Although devices such as those mentioned above may provide some degree of 
protection to the hand above and beyond batting gloves, such devices still 
suffer from a number of deficiencies. As a result, there is a need for a 
padding device which not only absorbs the forces of impact, but which also 
distributes such forces over a larger area. There is also a need for a 
padding device which does not become easily displaced when used and which 
does not adversely affect a user's control of a baseball glove. 
SUMMARY OF THE INVENTION 
In accordance with the present invention, a hand padding device is provided 
which utilizes flowable materials and has excellent impact absorbtion and 
distribution characteristics. The hand padding device of the present 
invention is designed for use in combination with a baseball or other 
glove in which the user experiences a concentrated force when catching or 
contacting a ball. The hand padding device can either be placed in the 
palm of the user's hand or inserted into a pocket or sleeve of the glove 
which is specifically designed for receiving the hand padding device. 
The hand padding device of the present invention employs a flowable 
material in a preformed enclosure to partially absorb and distribute 
forces generated by impact with a ball. The advantages inherent in the 
hand padding device of the present invention are largely attributable to 
the use of flowable materials and the preformed shape of the enclosure 
containing the flowable materials. The combination produces a flexible 
padding device which substantially conforms to the contour of both the 
user's hand and the ball to thereby more evenly distribute the impact 
force over a larger area. Moreover, some of the energy transferred to the 
padding device is dissipated in deforming the enclosure and in 
transferring flowable materials throughout the enclosure. 

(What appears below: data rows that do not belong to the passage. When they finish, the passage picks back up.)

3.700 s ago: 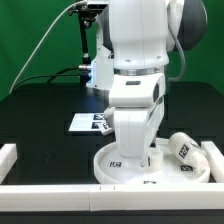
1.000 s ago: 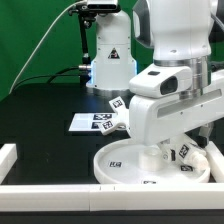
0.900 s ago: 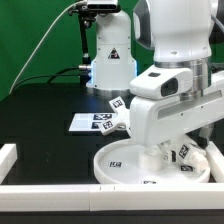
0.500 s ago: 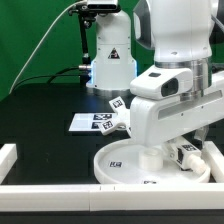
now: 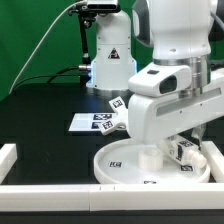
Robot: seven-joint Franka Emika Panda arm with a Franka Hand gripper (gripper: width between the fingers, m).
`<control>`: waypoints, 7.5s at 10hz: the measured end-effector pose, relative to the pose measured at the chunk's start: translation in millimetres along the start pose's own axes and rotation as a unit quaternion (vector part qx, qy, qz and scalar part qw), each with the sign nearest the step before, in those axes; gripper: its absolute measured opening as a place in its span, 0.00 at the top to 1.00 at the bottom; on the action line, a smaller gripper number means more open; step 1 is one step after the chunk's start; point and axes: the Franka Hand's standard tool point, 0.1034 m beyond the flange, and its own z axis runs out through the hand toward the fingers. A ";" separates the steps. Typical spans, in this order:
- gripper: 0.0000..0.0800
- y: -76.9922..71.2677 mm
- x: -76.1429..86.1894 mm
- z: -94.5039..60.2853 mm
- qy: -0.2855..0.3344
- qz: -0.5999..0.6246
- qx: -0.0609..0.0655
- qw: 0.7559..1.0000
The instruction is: Assemble round table
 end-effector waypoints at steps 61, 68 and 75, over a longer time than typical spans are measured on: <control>0.19 157.5 -168.6 -56.1 -0.080 -0.413 0.025 0.907; 0.19 155.9 -169.4 -59.3 -0.041 -0.028 0.024 0.998; 0.19 167.8 -175.4 -42.8 -0.055 0.315 0.047 0.947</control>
Offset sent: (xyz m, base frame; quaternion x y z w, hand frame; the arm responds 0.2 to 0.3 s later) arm -0.0243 -0.0279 0.0260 0.0210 0.0198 -0.1359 0.9903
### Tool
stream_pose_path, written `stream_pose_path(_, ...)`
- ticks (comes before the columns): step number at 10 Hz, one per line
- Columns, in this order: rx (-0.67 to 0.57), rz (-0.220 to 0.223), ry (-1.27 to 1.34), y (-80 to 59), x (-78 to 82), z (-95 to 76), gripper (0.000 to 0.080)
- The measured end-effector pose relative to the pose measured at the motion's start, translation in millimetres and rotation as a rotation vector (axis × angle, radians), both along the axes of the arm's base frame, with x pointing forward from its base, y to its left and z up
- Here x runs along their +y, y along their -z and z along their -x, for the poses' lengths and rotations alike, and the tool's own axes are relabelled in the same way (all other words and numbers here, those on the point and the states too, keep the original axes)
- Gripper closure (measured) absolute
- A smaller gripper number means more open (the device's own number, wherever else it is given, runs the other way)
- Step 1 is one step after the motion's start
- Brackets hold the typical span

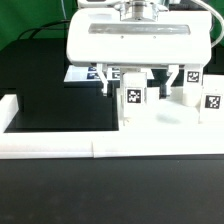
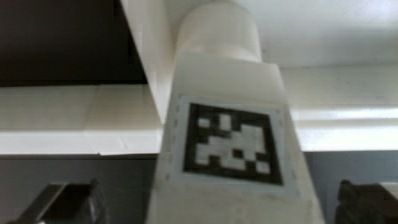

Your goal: Assemble square table

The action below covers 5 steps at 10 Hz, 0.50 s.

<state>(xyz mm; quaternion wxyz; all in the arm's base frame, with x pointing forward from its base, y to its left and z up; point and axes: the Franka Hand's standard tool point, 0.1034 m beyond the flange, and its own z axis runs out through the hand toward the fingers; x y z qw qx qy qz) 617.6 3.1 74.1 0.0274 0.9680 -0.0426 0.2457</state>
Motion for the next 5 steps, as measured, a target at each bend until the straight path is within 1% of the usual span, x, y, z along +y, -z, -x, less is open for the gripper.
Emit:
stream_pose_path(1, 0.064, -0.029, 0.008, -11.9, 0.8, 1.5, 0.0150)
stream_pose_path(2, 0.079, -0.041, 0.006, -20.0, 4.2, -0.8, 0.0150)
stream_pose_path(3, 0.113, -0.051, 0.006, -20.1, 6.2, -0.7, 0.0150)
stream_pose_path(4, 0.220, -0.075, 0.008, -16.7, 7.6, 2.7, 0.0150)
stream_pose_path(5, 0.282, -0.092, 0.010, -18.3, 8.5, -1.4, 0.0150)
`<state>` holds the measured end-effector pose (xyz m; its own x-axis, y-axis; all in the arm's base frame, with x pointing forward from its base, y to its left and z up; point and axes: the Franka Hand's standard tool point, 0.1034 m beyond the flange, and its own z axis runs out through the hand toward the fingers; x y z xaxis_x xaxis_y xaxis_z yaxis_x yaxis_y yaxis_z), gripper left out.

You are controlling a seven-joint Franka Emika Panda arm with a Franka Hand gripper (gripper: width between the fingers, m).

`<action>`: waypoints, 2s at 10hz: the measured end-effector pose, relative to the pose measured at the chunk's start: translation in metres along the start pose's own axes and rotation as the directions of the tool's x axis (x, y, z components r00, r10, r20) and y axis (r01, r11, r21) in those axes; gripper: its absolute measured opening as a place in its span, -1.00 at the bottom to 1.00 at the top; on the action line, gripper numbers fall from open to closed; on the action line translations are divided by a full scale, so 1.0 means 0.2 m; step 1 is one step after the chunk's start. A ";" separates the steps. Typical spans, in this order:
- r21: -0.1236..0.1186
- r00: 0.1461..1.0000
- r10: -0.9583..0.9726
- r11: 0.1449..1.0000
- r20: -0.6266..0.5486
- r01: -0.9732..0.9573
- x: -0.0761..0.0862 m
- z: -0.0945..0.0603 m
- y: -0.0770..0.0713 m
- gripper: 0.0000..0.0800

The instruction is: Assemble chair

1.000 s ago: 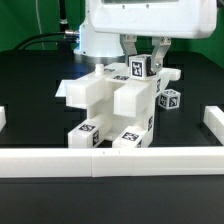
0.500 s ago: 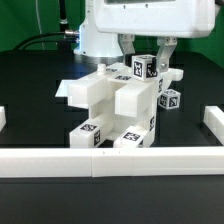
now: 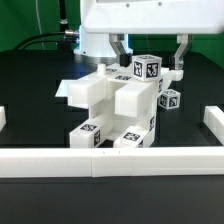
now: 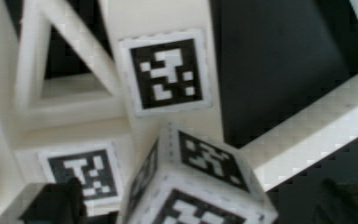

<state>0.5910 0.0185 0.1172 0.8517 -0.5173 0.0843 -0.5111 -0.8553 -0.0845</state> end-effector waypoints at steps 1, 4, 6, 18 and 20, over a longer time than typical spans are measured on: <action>-0.004 0.996 -0.092 0.996 -0.001 0.092 0.00 0.00 0.00 0.62; -0.014 0.923 -0.384 0.923 0.000 0.384 0.01 0.00 0.01 0.62; -0.018 0.863 -0.506 0.863 0.002 0.506 0.02 0.00 0.02 0.62; -0.020 0.934 -0.357 0.934 -0.016 0.357 0.02 0.00 0.02 -0.29; -0.015 0.983 -0.182 0.983 -0.018 0.181 0.02 0.00 0.02 -0.29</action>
Offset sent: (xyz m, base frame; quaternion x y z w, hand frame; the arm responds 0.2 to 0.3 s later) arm 0.0084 0.0044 0.0002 0.0020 -0.0090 -0.2607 0.9654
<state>0.5925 0.0126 0.1165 0.9280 -0.3539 0.1165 -0.3499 -0.9353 -0.0533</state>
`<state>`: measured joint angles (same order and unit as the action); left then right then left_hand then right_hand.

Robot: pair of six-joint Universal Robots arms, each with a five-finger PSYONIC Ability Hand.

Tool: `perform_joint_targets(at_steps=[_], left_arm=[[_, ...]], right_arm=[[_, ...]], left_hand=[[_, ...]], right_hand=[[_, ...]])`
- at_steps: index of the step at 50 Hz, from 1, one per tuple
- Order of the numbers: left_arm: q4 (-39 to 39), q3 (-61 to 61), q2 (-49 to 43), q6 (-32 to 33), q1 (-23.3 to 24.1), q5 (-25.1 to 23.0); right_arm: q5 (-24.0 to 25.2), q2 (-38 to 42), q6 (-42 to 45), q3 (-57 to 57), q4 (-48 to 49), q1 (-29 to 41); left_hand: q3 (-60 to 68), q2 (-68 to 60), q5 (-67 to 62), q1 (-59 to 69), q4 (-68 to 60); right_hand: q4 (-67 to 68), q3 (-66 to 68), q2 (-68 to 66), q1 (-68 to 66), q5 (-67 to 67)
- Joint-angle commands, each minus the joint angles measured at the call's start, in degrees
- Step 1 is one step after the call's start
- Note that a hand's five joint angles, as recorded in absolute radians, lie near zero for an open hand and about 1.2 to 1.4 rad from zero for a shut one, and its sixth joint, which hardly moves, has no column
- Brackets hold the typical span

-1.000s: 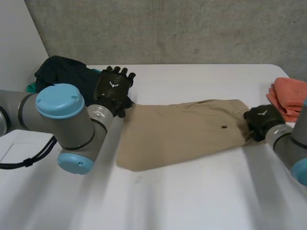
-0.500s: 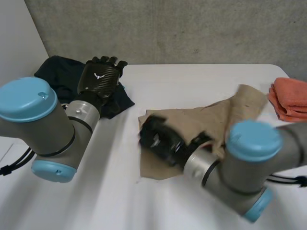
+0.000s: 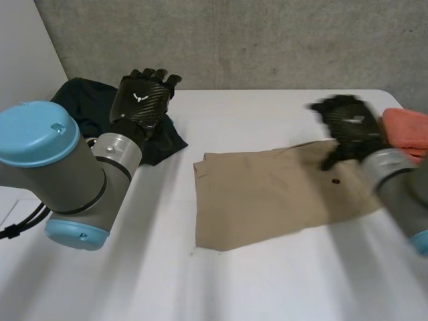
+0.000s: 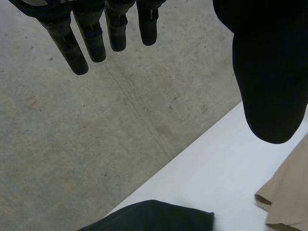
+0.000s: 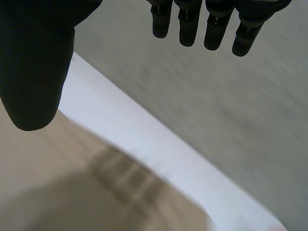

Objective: Fold the laundry.

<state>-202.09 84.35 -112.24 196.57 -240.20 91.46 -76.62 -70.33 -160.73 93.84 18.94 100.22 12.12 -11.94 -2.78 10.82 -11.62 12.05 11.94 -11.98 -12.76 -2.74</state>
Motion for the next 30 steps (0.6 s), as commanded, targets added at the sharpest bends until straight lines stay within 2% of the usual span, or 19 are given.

When a user of the hand padding device of the present invention catches or 
contacts a ball, a force is indirectly exerted on the outer surface of the 
hand padding device which causes the flowable materials in the region of 
the applied force to migrate to other regions of the hand padding device. 
Consequently, some of the energy transferred at impact is dissipated by 
that energy used to transfer these flowable materials. Moreover, the 
applied force causes the outer surface of the enclosure containing the 
flowable materials to stretch which also dissipates a portion of the 
energy. A further result of the deformation of the hand padding device due 
to impact is that the enclosure substantially conforms to both the hand 
and the ball, thereby effectively distributing the impact forces over a 
larger area of the hand. 
The preferred embodiment of the present invention is a pliable, three 
dimensional enclosure having two surfaces which have curvatures in at 
least one reference plane, both of such surfaces being convexly shaped. 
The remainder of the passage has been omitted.